Exercise goal.
I would like the records restated word for word, without the pictures.

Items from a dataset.
*** Block opens ***
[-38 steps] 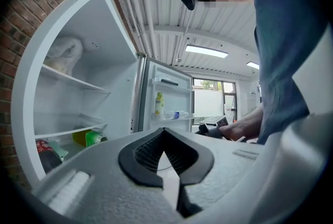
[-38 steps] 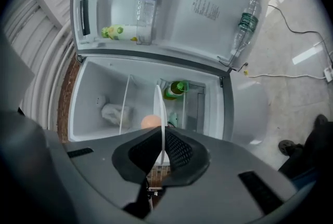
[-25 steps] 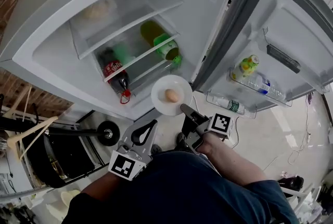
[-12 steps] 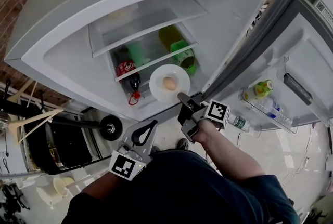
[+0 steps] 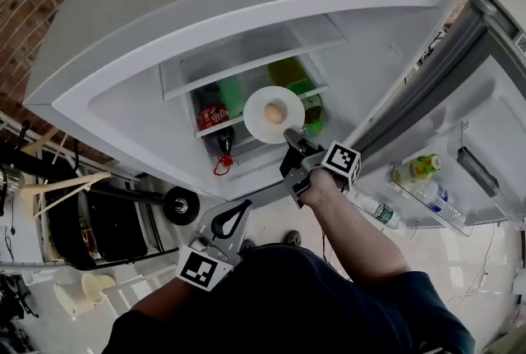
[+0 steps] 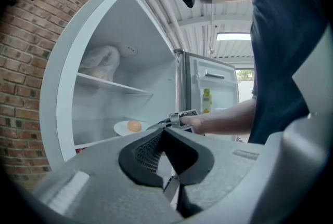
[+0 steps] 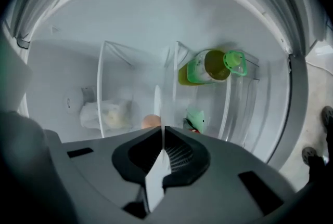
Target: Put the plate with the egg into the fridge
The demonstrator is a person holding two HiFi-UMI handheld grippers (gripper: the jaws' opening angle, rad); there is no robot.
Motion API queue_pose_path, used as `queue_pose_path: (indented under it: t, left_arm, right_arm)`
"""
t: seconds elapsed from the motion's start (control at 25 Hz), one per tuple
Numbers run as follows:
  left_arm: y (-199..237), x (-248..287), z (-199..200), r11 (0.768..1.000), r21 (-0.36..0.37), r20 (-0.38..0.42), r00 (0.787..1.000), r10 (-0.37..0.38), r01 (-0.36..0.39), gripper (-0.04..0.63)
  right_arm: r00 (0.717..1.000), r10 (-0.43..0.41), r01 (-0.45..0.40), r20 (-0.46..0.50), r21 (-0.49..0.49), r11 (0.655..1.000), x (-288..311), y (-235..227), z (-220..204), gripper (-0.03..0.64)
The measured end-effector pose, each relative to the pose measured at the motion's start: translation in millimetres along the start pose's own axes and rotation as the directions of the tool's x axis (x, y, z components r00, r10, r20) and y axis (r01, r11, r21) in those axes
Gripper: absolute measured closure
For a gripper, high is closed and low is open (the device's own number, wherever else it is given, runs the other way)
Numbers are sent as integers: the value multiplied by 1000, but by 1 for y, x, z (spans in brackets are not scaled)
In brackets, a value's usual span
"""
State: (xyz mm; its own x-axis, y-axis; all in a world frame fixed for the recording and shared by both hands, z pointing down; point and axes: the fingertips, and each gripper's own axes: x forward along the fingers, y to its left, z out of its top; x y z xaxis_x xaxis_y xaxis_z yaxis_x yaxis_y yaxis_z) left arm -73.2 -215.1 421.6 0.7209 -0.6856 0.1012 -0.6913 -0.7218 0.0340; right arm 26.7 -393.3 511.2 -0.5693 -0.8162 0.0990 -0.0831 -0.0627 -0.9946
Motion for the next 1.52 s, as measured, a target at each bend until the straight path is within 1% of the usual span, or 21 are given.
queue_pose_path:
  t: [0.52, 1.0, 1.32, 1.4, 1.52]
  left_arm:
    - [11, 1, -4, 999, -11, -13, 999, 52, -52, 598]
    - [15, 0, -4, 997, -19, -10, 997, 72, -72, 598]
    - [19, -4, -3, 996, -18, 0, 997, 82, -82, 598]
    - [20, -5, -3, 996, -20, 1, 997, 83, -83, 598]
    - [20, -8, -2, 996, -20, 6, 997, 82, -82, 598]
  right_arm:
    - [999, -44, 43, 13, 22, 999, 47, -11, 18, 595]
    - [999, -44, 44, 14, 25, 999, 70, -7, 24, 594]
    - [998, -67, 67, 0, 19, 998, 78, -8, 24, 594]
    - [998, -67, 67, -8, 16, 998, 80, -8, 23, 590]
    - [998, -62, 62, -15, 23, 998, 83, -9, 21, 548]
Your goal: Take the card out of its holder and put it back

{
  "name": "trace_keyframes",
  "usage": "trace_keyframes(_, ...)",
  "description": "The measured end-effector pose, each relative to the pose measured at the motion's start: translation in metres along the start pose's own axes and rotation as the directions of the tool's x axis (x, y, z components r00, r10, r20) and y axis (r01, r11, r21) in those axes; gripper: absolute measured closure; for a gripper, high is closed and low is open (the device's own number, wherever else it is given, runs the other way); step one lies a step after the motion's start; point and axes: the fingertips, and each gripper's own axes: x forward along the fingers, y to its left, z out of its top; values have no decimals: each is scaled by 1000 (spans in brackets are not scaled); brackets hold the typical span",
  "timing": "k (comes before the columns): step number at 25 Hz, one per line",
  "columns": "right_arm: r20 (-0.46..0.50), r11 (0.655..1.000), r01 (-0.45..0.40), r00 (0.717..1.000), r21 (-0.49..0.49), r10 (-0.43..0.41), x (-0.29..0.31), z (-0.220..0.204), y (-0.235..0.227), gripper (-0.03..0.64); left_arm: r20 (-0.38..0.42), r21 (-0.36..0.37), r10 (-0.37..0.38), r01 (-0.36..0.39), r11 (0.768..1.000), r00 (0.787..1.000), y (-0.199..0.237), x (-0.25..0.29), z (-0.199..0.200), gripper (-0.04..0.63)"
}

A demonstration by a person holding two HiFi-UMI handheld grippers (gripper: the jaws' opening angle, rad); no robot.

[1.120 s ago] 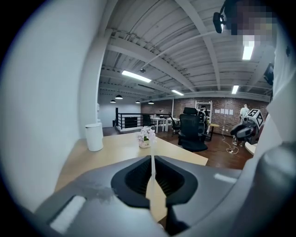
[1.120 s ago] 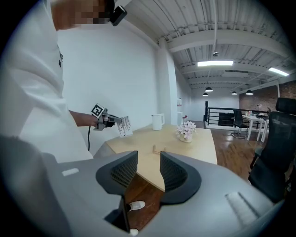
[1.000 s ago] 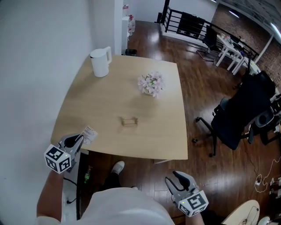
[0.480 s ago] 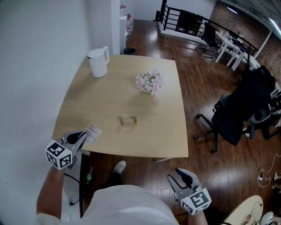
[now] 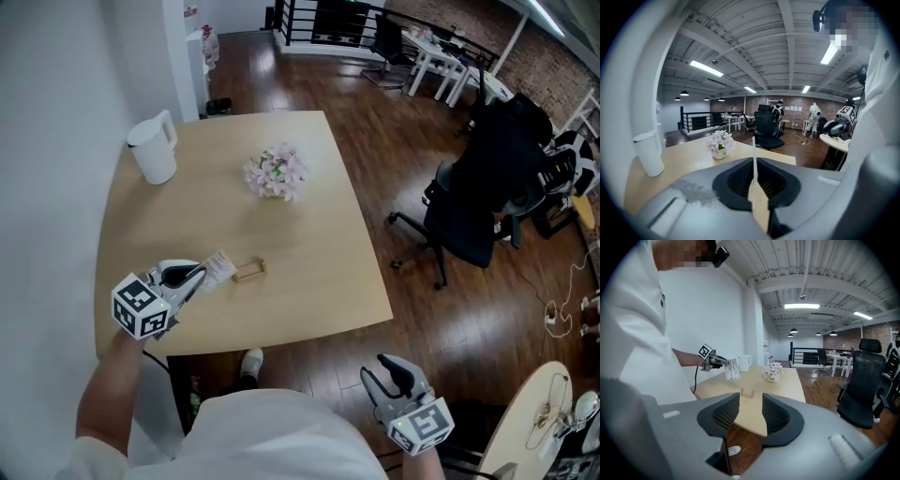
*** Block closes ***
Response to this exercise.
[-38 steps] 
[-38 steps] 
[-25 steps] 
[-12 steps] 
[+0 steps] 
[+0 steps] 
[+0 steps] 
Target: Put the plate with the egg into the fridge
The demonstrator is a person holding two HiFi-UMI handheld grippers (gripper: the jaws' opening angle, rad); there is no robot.
Motion API queue_pose_path, used as `queue_pose_path: (indented under it: t, left_arm, right_arm)`
"""
t: seconds elapsed from the motion's start (control at 25 Hz), one per tuple
Numbers run as follows:
  left_arm: y (-199..237), x (-248..287), z (-199..200), r11 (0.768..1.000), r21 (-0.36..0.37), r20 (-0.38..0.42), r00 (0.787..1.000), r10 (-0.37..0.38), r01 (-0.36..0.39), gripper (-0.04..0.63)
  right_arm: r00 (0.717..1.000), r10 (-0.43..0.41), r01 (-0.45..0.40), r20 (-0.46..0.50), r21 (-0.49..0.49), r11 (0.655..1.000), x (-288..311), y (-235..227), z (-220..204), gripper (-0.03..0.64)
The measured end-effector pose, each relative to the pose measured at the motion's start: translation in millimetres along the start pose's own axes and rotation as the directions of the tool's x axis (x, y, z components r00, r10, r20) and y axis (r01, r11, r21) in those axes
Gripper: absolute measured closure
For a gripper, high is closed and low is open (the device's own number, wherever else it is given, runs the other way)
Numbers are sent as integers: the value multiplied by 1000, but by 1 for y, x, z (spans in brackets are not scaled)
In brackets, a value's usual span
"""
State: (xyz mm; its own x-axis, y-axis; all in a world frame fixed for the recording and shared by both hands, z pointing down; point and axes: the fingertips, and each gripper's own axes: x forward along the fingers, y to its left, z out of its top; x y z xaxis_x xaxis_y xaxis_z yaxis_x yaxis_y yaxis_z) left arm -73.2 -215.1 421.6 0.7209 -0.6856 0.1012 -0.6913 -0.7218 0.0340; right arm 26.7 -393.3 511.2 -0.5693 -0.8162 0.0990 -0.0831 -0.0627 -0.9946
Motion for the next 1.52 s, as measured, a target at each bend until the straight path is within 1% of the usual span, or 21 are given.
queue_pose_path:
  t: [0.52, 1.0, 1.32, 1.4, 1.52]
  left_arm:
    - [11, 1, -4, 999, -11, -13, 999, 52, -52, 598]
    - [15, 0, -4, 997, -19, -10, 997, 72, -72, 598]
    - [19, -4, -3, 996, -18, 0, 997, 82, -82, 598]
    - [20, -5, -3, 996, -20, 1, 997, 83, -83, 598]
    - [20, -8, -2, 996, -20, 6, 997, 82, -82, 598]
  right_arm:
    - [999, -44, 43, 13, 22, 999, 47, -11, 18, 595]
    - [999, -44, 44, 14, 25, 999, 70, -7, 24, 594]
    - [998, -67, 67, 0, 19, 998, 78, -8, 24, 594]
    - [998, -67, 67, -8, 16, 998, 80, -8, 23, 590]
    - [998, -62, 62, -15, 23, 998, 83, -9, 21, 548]
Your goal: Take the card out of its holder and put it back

{
  "name": "trace_keyframes",
  "usage": "trace_keyframes(_, ...)",
  "description": "The measured end-effector pose, each relative to the pose measured at the motion's start: translation in metres along the start pose's own axes and rotation as the directions of the tool's x axis (x, y, z components r00, r10, r20) and y axis (r01, r11, r21) in those axes; gripper: absolute measured closure; for a gripper, high is closed and low is open (the device's own number, wherever else it is given, runs the other way); step one lies a step after the motion's start; point and axes: the fingertips, and each gripper's own axes: x forward along the fingers, y to its left, z out of its top; values have no decimals: each is scaled by 1000 (spans in brackets are not scaled); brackets hold the typical span",
  "timing": "k (comes before the columns): step number at 25 Hz, one per line",
  "columns": "right_arm: r20 (-0.46..0.50), r11 (0.655..1.000), r01 (-0.45..0.40), r00 (0.717..1.000), r21 (-0.49..0.49), r10 (-0.43..0.41), x (-0.29..0.31), z (-0.220..0.204), y (-0.235..0.227), gripper (-0.03..0.64); left_arm: r20 (-0.38..0.42), r21 (-0.36..0.37), r10 (-0.37..0.38), r01 (-0.36..0.39), r11 (0.768..1.000), r00 (0.787..1.000), y (-0.199..0.237), x (-0.25..0.29), z (-0.199..0.200), gripper (-0.04..0.63)"
}

A demonstration by a person holding two HiFi-UMI handheld grippers (gripper: the jaws' opening angle, rad); no robot.

[1.120 s ago] 
[1.120 s ago] 
[1.000 s ago] 
[0.480 s ago] 
[now] 

The exercise has nothing more to it.